In this example, the machine settings also include solder settings. The solder pot 10 heats and melts the solder wire which is provided from the solder wire reel, according to the solder settings. The magnetic pump pumps molten solder out of the solder pot 10 according to the solder settings. The machine settings also include solder reel settings. The rate at which soldering wire is provided to the solder pot 10, as controlled by the motor attached to the reel, is controlled according to the solder reel settings. The rate at which soldering wire is unwound from the reel is measured using the encoder. The motor and the encoder thereby define a closed loop system. The pump rate is influenced by the solder temperatures, as measured by the temperature sensor 12, and the coil temperature of the pump, as measured by the pump temperature sensor.

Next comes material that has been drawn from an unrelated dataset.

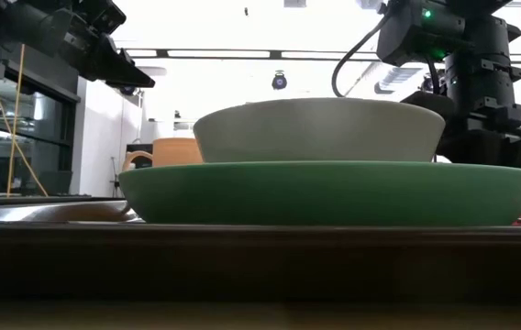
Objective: Set up tray
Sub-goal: Put the blue fork on the top of the red table napkin on the brown serving tray, then put the blue spoon on the left of the blue fork on the brown serving tray
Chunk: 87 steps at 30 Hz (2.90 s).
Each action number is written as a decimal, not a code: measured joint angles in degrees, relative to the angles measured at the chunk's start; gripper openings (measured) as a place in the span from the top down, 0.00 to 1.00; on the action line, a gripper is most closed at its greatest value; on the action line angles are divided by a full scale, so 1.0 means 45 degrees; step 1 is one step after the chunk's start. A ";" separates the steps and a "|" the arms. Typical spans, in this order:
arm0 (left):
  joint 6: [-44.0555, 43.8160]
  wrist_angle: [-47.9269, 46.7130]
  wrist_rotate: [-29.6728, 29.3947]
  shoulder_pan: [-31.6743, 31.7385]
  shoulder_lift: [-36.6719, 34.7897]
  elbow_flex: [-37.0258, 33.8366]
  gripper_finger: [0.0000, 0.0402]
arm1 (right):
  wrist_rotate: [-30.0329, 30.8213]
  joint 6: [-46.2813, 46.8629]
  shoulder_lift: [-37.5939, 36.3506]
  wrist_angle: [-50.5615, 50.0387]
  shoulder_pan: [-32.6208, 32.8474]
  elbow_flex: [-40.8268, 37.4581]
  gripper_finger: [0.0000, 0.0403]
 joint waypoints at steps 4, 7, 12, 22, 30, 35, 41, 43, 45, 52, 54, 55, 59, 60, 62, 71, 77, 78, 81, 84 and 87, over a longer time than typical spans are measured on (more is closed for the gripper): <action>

The machine settings account for these temperatures to pump solder from the nozzle 11 at an expected flow rate.
In this example the camera 30 is used to obtain an image, or multiple images, of the soldering apparatus. From the image or images, any number of nozzle characteristics are determined. The nozzle characteristics include, but are not limited to, a geometric characteristic of the solder wave, such as the height of the solder wave or the shape of the solder wave; an actual calibration position of the nozzle 11 and/or solder pot 10 in the X, Y and Z directions; or a rotation of the solder pot 10 and/or nozzle 11. It will be appreciated that multiple cameras may be present, which view the nozzle 11 and/or solder pot 10 from different angles to determine the nozzle characteristics more accurately, or to determine a greater number of nozzle characteristics. Furthermore, when a wettable nozzle is used, the shape of the solder wave, as determined from the image or images obtained by the camera 30, may be used to identify oxidation at the nozzle 11. Oxidation might change the shape of the solder wave resulting in solder defects such as open solder joints or poor hole filling. Oxidation can also lead to clogging, for example dross clogging. Clogging causes the solder wave to change shape and is therefore detectable from changes in the solder wave shape.

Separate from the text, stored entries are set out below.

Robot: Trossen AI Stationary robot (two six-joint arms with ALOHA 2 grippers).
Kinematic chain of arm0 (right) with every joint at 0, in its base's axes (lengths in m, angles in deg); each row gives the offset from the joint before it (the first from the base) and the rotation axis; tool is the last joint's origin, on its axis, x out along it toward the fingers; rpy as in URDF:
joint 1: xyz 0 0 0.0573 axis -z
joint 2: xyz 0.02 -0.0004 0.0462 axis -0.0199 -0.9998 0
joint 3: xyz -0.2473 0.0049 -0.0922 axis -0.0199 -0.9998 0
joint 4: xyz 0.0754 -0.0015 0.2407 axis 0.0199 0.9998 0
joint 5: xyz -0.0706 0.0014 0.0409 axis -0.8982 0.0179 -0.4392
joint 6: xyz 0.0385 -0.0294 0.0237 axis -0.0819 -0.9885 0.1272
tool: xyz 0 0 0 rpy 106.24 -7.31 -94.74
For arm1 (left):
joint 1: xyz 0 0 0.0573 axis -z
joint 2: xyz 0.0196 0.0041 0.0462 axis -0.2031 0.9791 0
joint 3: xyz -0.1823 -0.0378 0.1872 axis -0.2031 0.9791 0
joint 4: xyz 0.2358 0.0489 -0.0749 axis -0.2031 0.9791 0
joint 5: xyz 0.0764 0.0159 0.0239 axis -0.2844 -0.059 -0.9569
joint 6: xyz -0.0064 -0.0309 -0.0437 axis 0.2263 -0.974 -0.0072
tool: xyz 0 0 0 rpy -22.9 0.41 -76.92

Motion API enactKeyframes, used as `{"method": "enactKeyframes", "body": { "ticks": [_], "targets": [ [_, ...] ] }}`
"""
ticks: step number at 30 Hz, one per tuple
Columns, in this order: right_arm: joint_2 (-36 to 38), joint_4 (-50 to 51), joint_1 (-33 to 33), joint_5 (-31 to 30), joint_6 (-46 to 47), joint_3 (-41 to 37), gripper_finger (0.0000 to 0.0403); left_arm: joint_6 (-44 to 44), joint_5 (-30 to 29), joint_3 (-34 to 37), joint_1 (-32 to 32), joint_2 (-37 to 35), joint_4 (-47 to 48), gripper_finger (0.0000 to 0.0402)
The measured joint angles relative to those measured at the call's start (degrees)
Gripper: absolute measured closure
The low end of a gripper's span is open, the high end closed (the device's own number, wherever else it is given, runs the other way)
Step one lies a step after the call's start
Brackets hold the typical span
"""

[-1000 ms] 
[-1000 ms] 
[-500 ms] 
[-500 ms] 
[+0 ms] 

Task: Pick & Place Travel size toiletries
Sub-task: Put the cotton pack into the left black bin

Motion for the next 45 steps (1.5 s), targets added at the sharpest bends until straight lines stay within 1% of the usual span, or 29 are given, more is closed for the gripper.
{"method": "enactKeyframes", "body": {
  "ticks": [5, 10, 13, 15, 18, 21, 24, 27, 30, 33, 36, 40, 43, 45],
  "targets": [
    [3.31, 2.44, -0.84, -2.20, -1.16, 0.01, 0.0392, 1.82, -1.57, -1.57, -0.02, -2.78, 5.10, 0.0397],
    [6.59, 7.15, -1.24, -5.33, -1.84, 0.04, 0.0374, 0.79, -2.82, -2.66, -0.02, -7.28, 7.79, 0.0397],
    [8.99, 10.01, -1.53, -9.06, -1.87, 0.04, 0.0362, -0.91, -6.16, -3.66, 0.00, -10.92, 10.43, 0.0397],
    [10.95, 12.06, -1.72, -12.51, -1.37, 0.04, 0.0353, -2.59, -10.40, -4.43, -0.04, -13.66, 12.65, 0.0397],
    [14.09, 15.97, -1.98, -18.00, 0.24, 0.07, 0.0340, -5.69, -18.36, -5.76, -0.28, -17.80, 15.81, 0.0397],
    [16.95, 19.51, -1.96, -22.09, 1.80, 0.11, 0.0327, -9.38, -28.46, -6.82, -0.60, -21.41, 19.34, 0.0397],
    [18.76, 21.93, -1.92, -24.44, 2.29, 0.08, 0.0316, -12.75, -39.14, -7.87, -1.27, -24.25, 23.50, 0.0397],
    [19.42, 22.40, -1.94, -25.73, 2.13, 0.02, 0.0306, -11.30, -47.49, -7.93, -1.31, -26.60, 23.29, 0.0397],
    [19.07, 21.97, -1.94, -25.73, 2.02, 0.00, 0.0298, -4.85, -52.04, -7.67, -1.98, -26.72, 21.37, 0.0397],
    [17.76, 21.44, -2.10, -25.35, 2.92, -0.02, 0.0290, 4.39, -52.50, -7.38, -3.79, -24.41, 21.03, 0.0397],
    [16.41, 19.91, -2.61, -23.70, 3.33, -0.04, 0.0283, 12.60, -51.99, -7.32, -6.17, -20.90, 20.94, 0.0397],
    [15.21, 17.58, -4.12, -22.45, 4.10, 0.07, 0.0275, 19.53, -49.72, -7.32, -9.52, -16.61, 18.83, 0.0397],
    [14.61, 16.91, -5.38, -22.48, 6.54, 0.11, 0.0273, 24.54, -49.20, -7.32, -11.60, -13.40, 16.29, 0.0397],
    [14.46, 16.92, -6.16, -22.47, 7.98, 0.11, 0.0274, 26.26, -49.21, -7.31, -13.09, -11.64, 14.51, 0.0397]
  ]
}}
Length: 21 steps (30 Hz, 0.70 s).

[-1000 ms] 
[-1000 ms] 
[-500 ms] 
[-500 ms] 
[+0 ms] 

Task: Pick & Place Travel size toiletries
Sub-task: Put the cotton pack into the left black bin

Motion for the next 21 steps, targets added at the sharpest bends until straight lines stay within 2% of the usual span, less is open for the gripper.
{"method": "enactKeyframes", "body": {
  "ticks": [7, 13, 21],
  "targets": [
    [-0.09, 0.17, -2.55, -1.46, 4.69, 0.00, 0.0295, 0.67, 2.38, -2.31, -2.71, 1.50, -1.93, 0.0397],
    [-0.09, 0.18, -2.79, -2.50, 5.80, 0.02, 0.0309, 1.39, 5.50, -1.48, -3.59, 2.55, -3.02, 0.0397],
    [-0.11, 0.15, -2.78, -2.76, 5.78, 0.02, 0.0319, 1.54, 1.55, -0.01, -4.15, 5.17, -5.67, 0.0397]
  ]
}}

Furthermore, by recording images over a time period, using the camera 30, the stability of the solder wave, from taking multiple measurements and thereby calculating variation, can be obtained. If the shape of the solder wave is not stable then this can be used to indicate that cleaning is required, or other maintenance actions are required, for example topping up of the solder level.
The camera 30, or one or more of multiple cameras, may be a thermal imaging camera. From a thermal image or thermal images obtained from the one or more thermal imaging camera, the temperature of the ejected solder is determined, the solder temperature providing another possible one of the nozzle characteristics.
The machine settings are adjusted to reduce a difference between the nozzle characteristics determined from the image or images, and an expected corresponding nozzle characteristic. In this example, determining of the nozzle characteristics and adjusting the machine settings is performed by the controller. The controller is configurable such that if the difference of any measured and expected nozzle characteristic is too high, then an alarm, message, or warning may be provided.
In this example the laser fork sensor 40 and/or the needle sensor 50 are located at discrete positions above the solder pot 10. In order for the controller to check the solder wave height using either of these sensors 40, 50, the solder pot 10 is moved to one of the sensors 40, 50 using the movement system 20 and instructed by the machine settings, such that when the solder is ejected from the nozzle 11, the solder is expected to be detected by the sensor 40, 50. If the ejected solder is not detected by the sensor 40, 50, then the controller determines that there are inaccuracies in the movement system 20. Otherwise, the controller may adjust the machine settings related to the solder height, if the expected ejected solder height and the measured ejected solder height, as measured by the sensor 40, 50, differ. The ejected solder height may be increased incrementally, as controlled by the controller, until the sensor 40, 50 detects the presence of the solder, for improved accuracy. Alternatively, the Y-direction position of the solder pot 10 may be increased incrementally, while maintaining the ejected solder height, until the sensor 40, 50 detects the presence of the solder, for improved accuracy. The sensors 40, 50 may be used to validate nozzle characteristics determined using the obtained image. Alternatively, or additionally, the sensors 40, 50 may be used alongside, or instead of the camera 30. It will be appreciated that any number of laser fork sensors 40 and/or needle sensors 50 may be provided in the soldering apparatus or in the soldering calibration apparatus.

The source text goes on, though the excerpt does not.